I am not going to wang on for ages about this, but I do feel the need to write it down and share it. It is a sauce recipe I took from Fergus Henderson's book “Nose to tail eating”, but one which I changed a lot, as I barely had half the ingredients as my kitchen is tiny and I am not a restaurant.

Since I made so much of it I have had large quantities left over and I really can’t stop eating it. I made this sauce on Monday to go with with some Merguez sausages and I am so in love with it that I have eaten it at least twice every day since (now Thursday). If I could have sex with it, I definitely would.

It is not a particularly revelatory idea, and nor is it particularly exciting, but it is incredibly intense and more morish than I could clearly cope with. Each of the ingredients included brings out the intensity of the other, but whilst also numbing some of the more harsh or unpleasant tones. In short, it is greater than the sum of its parts.

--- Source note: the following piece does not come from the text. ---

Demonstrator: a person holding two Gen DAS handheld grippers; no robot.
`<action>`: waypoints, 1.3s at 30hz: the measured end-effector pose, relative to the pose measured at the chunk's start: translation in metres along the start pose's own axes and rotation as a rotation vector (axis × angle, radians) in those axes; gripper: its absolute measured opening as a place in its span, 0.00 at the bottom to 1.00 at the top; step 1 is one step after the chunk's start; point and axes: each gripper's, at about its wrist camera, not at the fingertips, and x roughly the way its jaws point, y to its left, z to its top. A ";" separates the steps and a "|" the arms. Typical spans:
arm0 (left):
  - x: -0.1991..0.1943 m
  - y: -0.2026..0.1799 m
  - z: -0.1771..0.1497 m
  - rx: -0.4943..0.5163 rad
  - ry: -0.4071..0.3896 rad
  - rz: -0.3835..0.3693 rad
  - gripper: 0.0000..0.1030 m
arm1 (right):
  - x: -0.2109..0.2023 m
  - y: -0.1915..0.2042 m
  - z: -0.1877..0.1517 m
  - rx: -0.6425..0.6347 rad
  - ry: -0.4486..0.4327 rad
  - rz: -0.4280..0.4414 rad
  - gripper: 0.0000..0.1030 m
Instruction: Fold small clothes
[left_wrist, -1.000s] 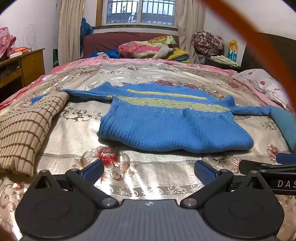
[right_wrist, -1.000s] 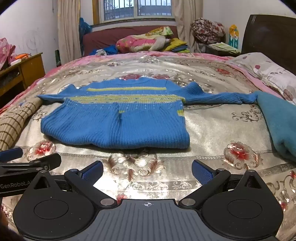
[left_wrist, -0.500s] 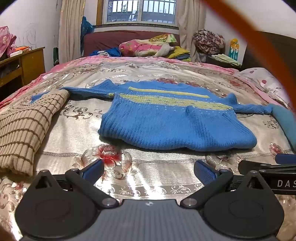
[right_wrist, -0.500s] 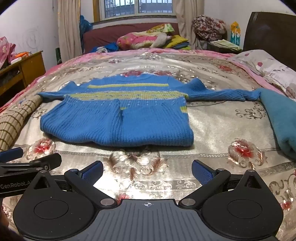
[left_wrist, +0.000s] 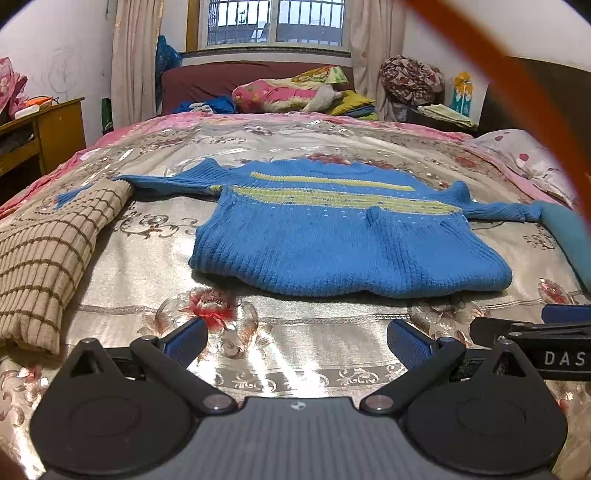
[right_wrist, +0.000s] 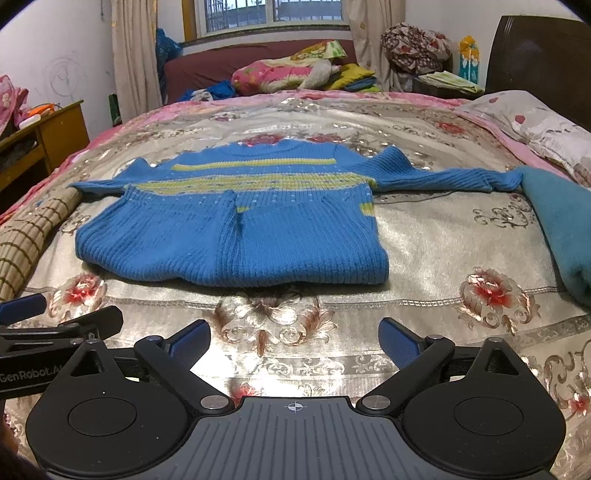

I have eaten it as a side sauce for cooked green vegetables, including fine green beans and also savoy cabbage fried with onions and chicory. I’ve also had it with a breakfast of fried eggs, wilted spinach and bacon. It goes well with fish too and especially with meat. If you chose to use a blender, it will also be much thicker like a pesto and, therefore, suitable for pasta. Especially pasta snail shells which will scoop up the sauce. But also just spread on toast or sliced into a baguette and roasted in the oven with parmesan to make garlic bread. It is truly a vers sauce.

Ingredients

  • 1–2 bunches of parsley
  • 1 bunch of chives
  • 6+ cloves of garlic
  • 1 tin of anchovies and some of the oil
  • 1 handful of capers
  • Splash of white wine vinegar
  • Olive oil.

Method

There are two different ways to blend this. If you are using it more as a dressing and you want a runnier sauce, add more olive oil and don’t use a blender. You will need to chop everything very finely. This will give you a much more liquid sauce, which can be more suitable to salad dressings or just for your preference.

The way I did it was with a blender, as I wanted a thicker sauce, more akin to a green ketchup than a salad dressing. There really isn’t anythig else to write here than just to blend it. You will end up with a green sauce with the consistency of a more liquid pesto, but not quite ketchup. You can eat this straight away, but it will be a much more bitter and intense flavour than if you leave it. The more I have eaten it through the week, the more I’ve grown to enjoy it. The sweetness and more subtle flavours of the garlic have come through. I can only describe it as a kind of garlic bread sauce.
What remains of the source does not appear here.